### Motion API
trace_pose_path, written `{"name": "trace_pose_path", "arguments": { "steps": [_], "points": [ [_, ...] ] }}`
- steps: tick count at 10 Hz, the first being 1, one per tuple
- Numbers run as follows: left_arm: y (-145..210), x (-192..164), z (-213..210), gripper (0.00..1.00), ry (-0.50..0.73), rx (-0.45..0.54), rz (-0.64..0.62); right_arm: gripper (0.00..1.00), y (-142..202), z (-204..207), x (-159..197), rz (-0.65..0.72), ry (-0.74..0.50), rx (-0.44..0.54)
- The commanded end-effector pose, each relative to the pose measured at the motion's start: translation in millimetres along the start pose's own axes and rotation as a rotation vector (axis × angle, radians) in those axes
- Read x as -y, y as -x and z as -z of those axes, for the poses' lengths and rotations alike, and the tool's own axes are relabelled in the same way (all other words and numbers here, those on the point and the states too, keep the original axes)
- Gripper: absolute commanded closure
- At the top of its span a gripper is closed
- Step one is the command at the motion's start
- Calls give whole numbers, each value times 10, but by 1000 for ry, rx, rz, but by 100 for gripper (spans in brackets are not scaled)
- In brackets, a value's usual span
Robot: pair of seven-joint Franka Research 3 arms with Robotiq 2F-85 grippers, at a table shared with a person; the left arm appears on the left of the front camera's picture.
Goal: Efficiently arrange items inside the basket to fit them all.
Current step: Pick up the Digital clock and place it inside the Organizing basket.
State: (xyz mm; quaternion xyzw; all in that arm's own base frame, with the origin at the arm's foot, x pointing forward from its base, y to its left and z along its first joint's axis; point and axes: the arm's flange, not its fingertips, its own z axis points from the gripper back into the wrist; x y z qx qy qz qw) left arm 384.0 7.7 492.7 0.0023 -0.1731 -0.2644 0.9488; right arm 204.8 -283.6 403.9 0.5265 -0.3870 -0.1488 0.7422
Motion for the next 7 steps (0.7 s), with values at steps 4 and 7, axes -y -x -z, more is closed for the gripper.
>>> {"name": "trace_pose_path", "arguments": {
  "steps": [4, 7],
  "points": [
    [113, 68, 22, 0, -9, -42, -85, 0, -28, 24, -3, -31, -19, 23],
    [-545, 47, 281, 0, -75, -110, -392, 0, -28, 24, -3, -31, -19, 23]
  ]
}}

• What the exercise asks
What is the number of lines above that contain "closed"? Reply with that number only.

• Response to this exercise
2